Thomas Wendt – the broken worldview of experience design

Building on the philosophical foundations of the German philosopher/phenomenologist Martin Heidegger, Thomas Wendt spoke about what he calls “Design for Da-sein”.

Phenomenology can be regarded as the study of human experience. “Dasein” is a Heideggerian term that means something along the lines of an individual’s mode of being in the world.

UX designers often assume users think rationally about their actions, but there can be a non-direction-ness in their behaviour. Websites like Instagram and Buzzfeed gain from this.

Another assumption is that users think, then act, but often that is not the case, said Thomas.
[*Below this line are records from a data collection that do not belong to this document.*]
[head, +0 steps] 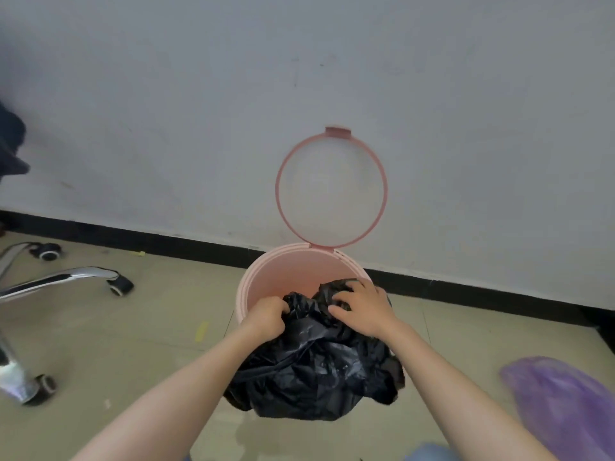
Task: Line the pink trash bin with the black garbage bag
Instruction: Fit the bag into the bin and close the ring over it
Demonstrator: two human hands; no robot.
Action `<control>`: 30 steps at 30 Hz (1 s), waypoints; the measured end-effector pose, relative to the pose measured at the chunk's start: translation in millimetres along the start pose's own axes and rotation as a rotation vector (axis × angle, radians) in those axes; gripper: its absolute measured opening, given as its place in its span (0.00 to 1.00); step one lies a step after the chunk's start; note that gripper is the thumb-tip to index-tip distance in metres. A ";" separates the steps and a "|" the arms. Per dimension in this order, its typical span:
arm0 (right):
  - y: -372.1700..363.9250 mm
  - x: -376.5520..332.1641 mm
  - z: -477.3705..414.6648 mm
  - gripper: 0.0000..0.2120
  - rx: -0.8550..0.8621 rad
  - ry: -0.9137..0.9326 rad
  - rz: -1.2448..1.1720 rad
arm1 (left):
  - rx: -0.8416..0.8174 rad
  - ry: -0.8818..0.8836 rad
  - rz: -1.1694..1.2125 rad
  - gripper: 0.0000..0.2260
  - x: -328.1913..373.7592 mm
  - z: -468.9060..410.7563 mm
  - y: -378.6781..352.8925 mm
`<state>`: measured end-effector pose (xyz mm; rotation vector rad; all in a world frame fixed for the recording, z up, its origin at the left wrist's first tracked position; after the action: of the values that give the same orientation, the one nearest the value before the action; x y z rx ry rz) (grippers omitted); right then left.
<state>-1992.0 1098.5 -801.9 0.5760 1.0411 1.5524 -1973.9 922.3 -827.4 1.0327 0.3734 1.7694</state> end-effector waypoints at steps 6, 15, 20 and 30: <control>12.3 13.4 -16.5 0.28 -0.130 -0.023 -0.102 | 0.324 0.000 -0.191 0.15 -2.1 -28.3 52.1; -26.5 -6.3 -44.0 0.14 -0.348 0.023 0.122 | 0.162 -0.004 -0.241 0.21 1.9 -27.1 47.6; -44.3 -8.0 -74.8 0.10 -0.463 -0.056 -0.060 | 0.194 0.097 -0.384 0.34 -33.4 2.6 40.7; 17.6 -18.9 -14.2 0.25 -0.167 0.241 -0.365 | 0.323 -0.049 0.074 0.37 -61.8 28.4 36.3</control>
<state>-2007.8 1076.4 -790.5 0.0756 1.1127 1.3850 -1966.1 846.5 -816.0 1.3292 0.6117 1.7816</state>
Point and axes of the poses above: each hand's wrist, its own z-axis away from the middle knuckle, its own y-axis out of the back of the hand, x = y × z, the point moved 5 cm from there along -z, towards the middle knuckle, and after that the axes turned 14 degrees about -x, right-handed, at the moved point
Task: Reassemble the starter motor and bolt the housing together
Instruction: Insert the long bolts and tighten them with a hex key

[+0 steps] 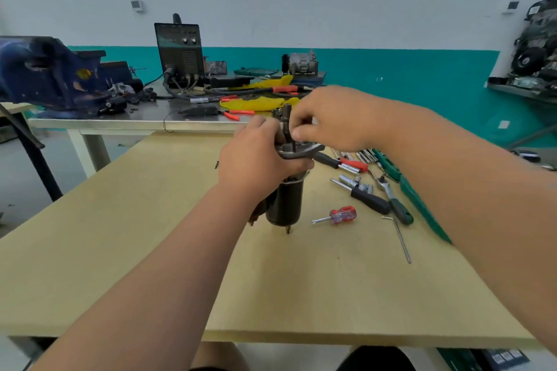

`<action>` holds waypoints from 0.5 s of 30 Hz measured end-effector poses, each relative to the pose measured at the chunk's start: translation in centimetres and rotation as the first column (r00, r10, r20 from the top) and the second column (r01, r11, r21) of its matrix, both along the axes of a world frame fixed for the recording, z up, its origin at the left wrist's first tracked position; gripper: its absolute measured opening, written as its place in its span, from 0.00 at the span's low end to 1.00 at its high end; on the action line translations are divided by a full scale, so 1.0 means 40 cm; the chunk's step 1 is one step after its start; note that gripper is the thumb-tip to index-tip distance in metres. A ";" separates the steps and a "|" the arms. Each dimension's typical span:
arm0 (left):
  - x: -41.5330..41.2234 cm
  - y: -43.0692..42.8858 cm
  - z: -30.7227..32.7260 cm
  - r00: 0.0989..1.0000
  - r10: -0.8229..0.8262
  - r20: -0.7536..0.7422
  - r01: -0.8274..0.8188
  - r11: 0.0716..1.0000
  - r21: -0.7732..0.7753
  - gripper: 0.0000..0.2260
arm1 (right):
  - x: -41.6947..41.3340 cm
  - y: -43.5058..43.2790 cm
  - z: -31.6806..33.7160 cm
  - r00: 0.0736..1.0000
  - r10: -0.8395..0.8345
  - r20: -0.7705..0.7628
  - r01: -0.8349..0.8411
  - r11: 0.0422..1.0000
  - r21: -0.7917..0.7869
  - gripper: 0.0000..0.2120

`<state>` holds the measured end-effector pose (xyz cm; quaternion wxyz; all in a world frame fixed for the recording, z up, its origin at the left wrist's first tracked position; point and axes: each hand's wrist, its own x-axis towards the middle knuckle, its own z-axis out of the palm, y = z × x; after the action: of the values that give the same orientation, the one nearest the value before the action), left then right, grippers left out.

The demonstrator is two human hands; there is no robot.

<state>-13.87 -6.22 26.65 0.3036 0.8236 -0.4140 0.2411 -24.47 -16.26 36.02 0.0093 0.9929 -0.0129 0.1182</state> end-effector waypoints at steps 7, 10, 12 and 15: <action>0.032 0.009 -0.001 0.983 -0.183 -0.034 0.182 0.983 -0.025 0.22 | 0.022 -0.043 -0.068 0.987 0.080 0.138 -0.102 0.981 0.164 0.07; 0.037 0.006 0.003 0.968 -0.248 -0.037 0.248 0.969 -0.015 0.25 | 0.028 -0.038 -0.079 0.976 0.116 0.183 -0.149 0.973 0.178 0.06; 0.037 0.005 0.005 0.956 -0.290 -0.033 0.289 0.957 -0.030 0.26 | 0.027 -0.039 -0.080 0.974 0.129 0.187 -0.159 0.975 0.157 0.05; 0.035 0.000 0.007 0.949 -0.315 -0.019 0.314 0.949 -0.026 0.25 | 0.015 -0.051 -0.082 0.974 0.124 0.188 -0.151 0.980 0.133 0.05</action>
<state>-12.48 -6.21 26.91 0.3522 0.7463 -0.5337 0.1847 -23.85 -18.29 32.72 -0.0733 0.9747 0.0466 0.2058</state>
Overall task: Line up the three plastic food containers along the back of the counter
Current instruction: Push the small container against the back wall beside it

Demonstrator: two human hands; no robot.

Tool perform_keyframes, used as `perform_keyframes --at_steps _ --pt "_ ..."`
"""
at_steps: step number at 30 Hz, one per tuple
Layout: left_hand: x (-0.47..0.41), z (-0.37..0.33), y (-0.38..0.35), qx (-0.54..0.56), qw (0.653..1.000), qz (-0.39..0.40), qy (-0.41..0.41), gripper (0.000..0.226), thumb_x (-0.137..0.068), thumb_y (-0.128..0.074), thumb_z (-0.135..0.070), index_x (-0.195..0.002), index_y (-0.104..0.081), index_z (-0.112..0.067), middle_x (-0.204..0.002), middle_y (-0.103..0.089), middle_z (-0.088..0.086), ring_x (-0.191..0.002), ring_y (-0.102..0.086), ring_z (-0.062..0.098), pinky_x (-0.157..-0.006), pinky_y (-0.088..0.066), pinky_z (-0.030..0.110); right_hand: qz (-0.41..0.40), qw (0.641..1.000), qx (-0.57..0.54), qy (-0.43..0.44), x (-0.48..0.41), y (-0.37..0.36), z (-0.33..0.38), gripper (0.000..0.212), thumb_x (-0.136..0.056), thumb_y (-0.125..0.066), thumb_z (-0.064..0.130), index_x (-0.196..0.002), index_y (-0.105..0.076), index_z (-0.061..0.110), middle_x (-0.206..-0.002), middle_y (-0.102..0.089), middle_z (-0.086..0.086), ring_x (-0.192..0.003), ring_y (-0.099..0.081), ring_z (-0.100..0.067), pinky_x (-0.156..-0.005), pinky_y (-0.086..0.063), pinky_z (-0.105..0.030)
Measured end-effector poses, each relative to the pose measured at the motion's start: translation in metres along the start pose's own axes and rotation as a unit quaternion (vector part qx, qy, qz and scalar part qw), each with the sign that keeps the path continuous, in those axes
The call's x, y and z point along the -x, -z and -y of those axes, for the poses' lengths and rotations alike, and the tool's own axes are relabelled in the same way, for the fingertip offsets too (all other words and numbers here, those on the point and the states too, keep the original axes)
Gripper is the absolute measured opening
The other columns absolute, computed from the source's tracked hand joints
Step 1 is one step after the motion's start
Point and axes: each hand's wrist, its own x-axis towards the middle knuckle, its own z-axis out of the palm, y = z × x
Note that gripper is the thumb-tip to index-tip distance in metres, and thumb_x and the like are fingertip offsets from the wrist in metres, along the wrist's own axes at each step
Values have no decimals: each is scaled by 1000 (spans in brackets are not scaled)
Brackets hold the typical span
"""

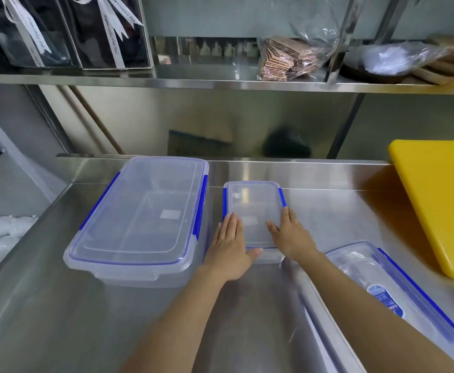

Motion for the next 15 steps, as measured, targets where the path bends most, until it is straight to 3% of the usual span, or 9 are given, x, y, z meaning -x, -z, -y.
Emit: perform_keyframes --at_steps 7,15 --pt "-31 2 15 8 999 35 21 83 -94 -36 -50 -145 17 -12 -158 21 2 -144 20 17 -118 4 36 8 999 30 -24 -29 -3 4 64 -97 -21 44 -148 -1 11 -160 -3 -3 -132 -38 -33 -103 -37 -47" --pt "-36 -4 10 -37 998 -15 43 73 -95 -28 -50 -148 10 -15 -160 12 1 -146 13 16 -118 4 36 19 997 76 -29 -38 9 9 64 -96 -20 47 -148 -3 12 -159 -10 -6 -135 -35 -32 -107 -35 -45"
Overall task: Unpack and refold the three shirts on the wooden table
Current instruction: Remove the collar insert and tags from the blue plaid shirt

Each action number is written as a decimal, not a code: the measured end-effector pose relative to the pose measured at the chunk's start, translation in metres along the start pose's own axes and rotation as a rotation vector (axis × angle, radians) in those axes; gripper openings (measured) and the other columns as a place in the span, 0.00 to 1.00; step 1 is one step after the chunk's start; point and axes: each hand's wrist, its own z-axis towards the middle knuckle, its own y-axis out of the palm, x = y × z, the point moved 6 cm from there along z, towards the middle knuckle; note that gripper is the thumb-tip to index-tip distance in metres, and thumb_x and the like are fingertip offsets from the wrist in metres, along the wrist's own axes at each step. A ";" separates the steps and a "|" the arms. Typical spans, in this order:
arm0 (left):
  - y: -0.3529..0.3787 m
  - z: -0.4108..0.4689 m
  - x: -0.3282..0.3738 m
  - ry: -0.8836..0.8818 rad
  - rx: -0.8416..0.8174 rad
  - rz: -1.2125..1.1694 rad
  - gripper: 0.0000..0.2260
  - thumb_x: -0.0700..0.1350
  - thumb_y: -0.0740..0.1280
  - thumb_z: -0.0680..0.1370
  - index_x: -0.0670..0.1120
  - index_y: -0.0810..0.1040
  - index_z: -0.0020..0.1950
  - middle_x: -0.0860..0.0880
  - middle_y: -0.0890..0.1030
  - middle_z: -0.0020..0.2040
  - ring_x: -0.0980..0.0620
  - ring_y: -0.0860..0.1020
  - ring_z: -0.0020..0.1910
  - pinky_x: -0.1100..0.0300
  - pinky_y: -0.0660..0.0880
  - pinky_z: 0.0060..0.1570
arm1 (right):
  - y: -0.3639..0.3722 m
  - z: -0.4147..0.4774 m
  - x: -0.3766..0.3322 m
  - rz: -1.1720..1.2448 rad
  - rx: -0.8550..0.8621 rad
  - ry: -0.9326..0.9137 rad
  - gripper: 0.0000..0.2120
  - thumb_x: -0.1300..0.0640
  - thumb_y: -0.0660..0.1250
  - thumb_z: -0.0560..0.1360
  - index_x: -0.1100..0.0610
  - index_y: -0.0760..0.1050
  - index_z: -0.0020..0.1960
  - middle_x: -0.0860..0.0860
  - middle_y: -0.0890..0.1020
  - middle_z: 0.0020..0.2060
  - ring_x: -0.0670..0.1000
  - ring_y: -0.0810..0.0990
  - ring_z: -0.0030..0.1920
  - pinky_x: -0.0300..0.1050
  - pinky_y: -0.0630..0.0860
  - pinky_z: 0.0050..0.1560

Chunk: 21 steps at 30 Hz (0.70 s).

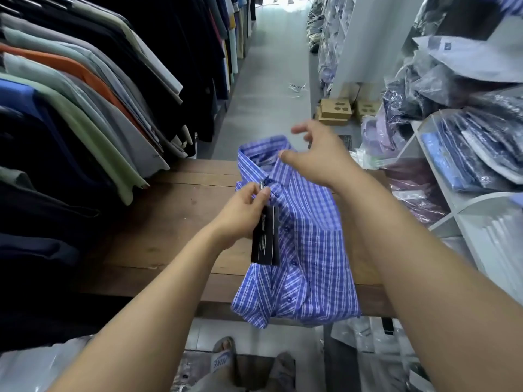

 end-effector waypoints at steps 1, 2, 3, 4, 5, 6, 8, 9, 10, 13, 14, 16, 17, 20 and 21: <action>-0.004 0.003 0.002 0.010 0.071 0.008 0.13 0.55 0.60 0.84 0.48 0.70 0.46 0.48 0.78 0.35 0.49 0.76 0.32 0.57 0.73 0.31 | 0.006 -0.005 0.001 -0.005 -0.092 0.016 0.21 0.43 0.74 0.73 0.49 0.76 0.62 0.50 0.79 0.60 0.50 0.80 0.53 0.45 0.77 0.52; -0.008 0.005 0.007 0.032 0.143 0.000 0.13 0.55 0.61 0.84 0.47 0.72 0.46 0.49 0.77 0.35 0.50 0.74 0.32 0.58 0.71 0.32 | 0.012 -0.011 0.003 -0.005 -0.189 0.034 0.19 0.40 0.74 0.72 0.49 0.78 0.57 0.49 0.82 0.56 0.49 0.82 0.48 0.45 0.78 0.48; -0.011 0.007 0.010 0.042 0.200 -0.020 0.13 0.54 0.62 0.84 0.47 0.73 0.45 0.48 0.77 0.36 0.50 0.73 0.34 0.57 0.70 0.34 | 0.018 -0.018 0.004 -0.002 -0.296 0.052 0.20 0.35 0.73 0.70 0.48 0.79 0.53 0.49 0.84 0.53 0.49 0.83 0.46 0.46 0.80 0.46; -0.013 0.008 0.011 0.031 0.240 -0.062 0.13 0.54 0.63 0.83 0.47 0.74 0.43 0.48 0.78 0.38 0.49 0.74 0.36 0.55 0.71 0.36 | 0.025 -0.025 0.006 0.005 -0.406 0.073 0.22 0.32 0.73 0.69 0.48 0.80 0.51 0.49 0.85 0.50 0.49 0.85 0.45 0.48 0.83 0.46; -0.015 0.009 0.013 0.008 0.264 -0.113 0.14 0.54 0.64 0.83 0.47 0.75 0.42 0.49 0.80 0.39 0.49 0.75 0.36 0.55 0.72 0.38 | 0.033 -0.033 0.008 0.021 -0.507 0.092 0.23 0.33 0.73 0.68 0.49 0.79 0.52 0.49 0.85 0.48 0.49 0.86 0.45 0.51 0.85 0.48; -0.015 0.009 0.015 -0.018 0.272 -0.170 0.15 0.54 0.63 0.83 0.47 0.75 0.42 0.49 0.81 0.38 0.48 0.77 0.35 0.55 0.74 0.38 | 0.040 -0.040 0.011 0.048 -0.582 0.100 0.23 0.36 0.75 0.69 0.50 0.77 0.54 0.50 0.86 0.47 0.50 0.87 0.45 0.53 0.85 0.49; -0.014 0.007 0.023 -0.076 0.243 -0.304 0.16 0.54 0.61 0.85 0.45 0.78 0.45 0.47 0.84 0.39 0.48 0.82 0.37 0.56 0.78 0.37 | 0.048 -0.044 0.014 0.149 -0.611 0.095 0.21 0.49 0.79 0.70 0.55 0.75 0.56 0.56 0.87 0.46 0.53 0.87 0.44 0.57 0.84 0.49; -0.014 0.007 0.027 -0.098 0.209 -0.375 0.17 0.54 0.60 0.85 0.43 0.80 0.49 0.45 0.85 0.43 0.46 0.84 0.41 0.54 0.81 0.40 | 0.049 -0.044 0.013 0.228 -0.587 0.094 0.20 0.55 0.79 0.71 0.58 0.75 0.57 0.59 0.86 0.47 0.56 0.87 0.45 0.58 0.84 0.49; -0.014 0.007 0.030 -0.107 0.175 -0.448 0.19 0.55 0.59 0.85 0.41 0.81 0.54 0.43 0.86 0.48 0.42 0.85 0.48 0.50 0.82 0.47 | 0.047 -0.043 0.012 0.321 -0.551 0.102 0.19 0.60 0.79 0.71 0.60 0.75 0.58 0.62 0.85 0.49 0.58 0.87 0.46 0.60 0.84 0.48; -0.017 -0.002 0.039 -0.096 0.126 -0.596 0.22 0.56 0.62 0.83 0.40 0.78 0.67 0.41 0.84 0.59 0.43 0.82 0.58 0.49 0.77 0.64 | 0.038 -0.035 0.009 0.572 -0.465 0.146 0.20 0.66 0.76 0.72 0.66 0.73 0.61 0.64 0.85 0.51 0.61 0.87 0.48 0.62 0.84 0.48; -0.017 -0.005 0.042 -0.059 0.108 -0.620 0.21 0.54 0.63 0.83 0.40 0.77 0.68 0.41 0.83 0.61 0.44 0.82 0.59 0.51 0.76 0.65 | 0.034 -0.033 0.007 0.625 -0.453 0.145 0.20 0.66 0.75 0.72 0.66 0.73 0.61 0.63 0.85 0.51 0.60 0.87 0.48 0.60 0.84 0.47; -0.021 -0.012 0.046 0.012 0.078 -0.618 0.19 0.48 0.66 0.82 0.40 0.75 0.70 0.41 0.82 0.63 0.45 0.81 0.58 0.52 0.76 0.65 | 0.030 -0.031 0.002 0.683 -0.450 0.127 0.19 0.63 0.75 0.73 0.65 0.73 0.61 0.61 0.86 0.49 0.57 0.87 0.46 0.53 0.84 0.41; -0.023 -0.016 0.046 0.030 0.078 -0.607 0.18 0.47 0.67 0.82 0.40 0.75 0.70 0.42 0.83 0.62 0.46 0.81 0.57 0.52 0.77 0.62 | 0.031 -0.032 -0.001 0.687 -0.456 0.111 0.18 0.62 0.75 0.73 0.63 0.74 0.60 0.59 0.86 0.48 0.56 0.87 0.45 0.50 0.83 0.39; -0.037 -0.024 0.046 0.057 0.127 -0.586 0.16 0.44 0.67 0.81 0.42 0.76 0.69 0.46 0.85 0.57 0.49 0.84 0.50 0.58 0.82 0.47 | 0.037 -0.034 -0.007 0.704 -0.454 0.084 0.11 0.55 0.72 0.77 0.58 0.76 0.56 0.57 0.85 0.47 0.54 0.87 0.43 0.48 0.82 0.35; -0.043 -0.026 0.046 0.060 0.139 -0.572 0.16 0.43 0.67 0.81 0.42 0.77 0.68 0.46 0.85 0.56 0.50 0.84 0.49 0.59 0.82 0.45 | 0.040 -0.035 -0.008 0.724 -0.442 0.089 0.09 0.52 0.70 0.79 0.57 0.76 0.54 0.57 0.84 0.47 0.54 0.86 0.42 0.48 0.82 0.34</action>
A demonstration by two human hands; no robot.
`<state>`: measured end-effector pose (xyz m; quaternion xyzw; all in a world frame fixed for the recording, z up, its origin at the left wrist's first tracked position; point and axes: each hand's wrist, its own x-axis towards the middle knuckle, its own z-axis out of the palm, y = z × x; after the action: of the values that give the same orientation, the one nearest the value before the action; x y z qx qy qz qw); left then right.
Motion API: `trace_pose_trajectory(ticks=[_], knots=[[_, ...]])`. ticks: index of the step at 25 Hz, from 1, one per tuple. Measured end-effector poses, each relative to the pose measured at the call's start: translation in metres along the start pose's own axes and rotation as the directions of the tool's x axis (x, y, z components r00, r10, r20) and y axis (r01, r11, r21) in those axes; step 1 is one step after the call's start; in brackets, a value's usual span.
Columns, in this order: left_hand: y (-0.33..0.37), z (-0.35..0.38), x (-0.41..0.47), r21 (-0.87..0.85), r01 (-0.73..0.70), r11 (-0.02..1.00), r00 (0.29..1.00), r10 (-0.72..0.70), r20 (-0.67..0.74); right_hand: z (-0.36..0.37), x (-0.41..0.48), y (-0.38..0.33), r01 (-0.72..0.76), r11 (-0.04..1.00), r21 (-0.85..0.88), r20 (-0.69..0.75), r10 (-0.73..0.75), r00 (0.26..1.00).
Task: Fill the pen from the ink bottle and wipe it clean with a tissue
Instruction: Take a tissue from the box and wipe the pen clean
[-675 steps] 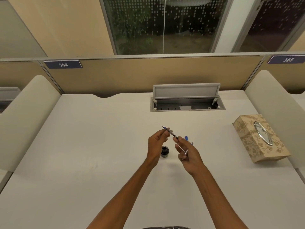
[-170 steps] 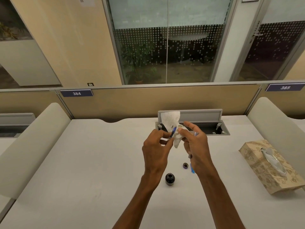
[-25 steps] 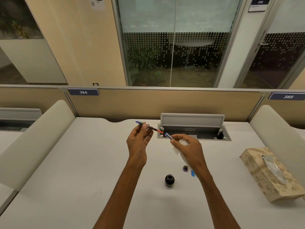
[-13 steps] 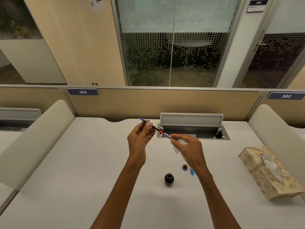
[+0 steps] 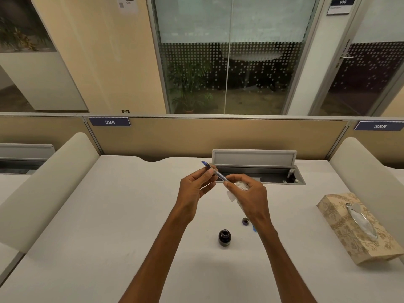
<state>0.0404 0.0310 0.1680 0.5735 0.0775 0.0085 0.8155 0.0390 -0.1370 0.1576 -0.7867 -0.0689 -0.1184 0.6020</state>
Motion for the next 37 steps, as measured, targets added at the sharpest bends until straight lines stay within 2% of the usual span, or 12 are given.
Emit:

Actually, I think we can see that in e-commerce websites: sometimes it can be easy to trick customers into buying something by using emotionally appealing arguments like ‘most other people also bought this’.

Thomas also talked about the importance of a designer’s intention. It is often portrayed as more important than everything else, but, he said, we should not prioritise it above adaptability, we could do without designer gods!

More reading:

Main theme: have empathy with users and design like you give damn

One of the recurring themes at Collaborate 2014 was that user experience is very much about having empathy for users and for all users. As a front-end developer this is a large part of my daily job. But as Joshua Marshall said, accessibility is a responsibility that should be shared across everyone in a team, as it should be part of every aspect of a web project. Not just in code, but also in user experience, visual design and, most importantly, well written content.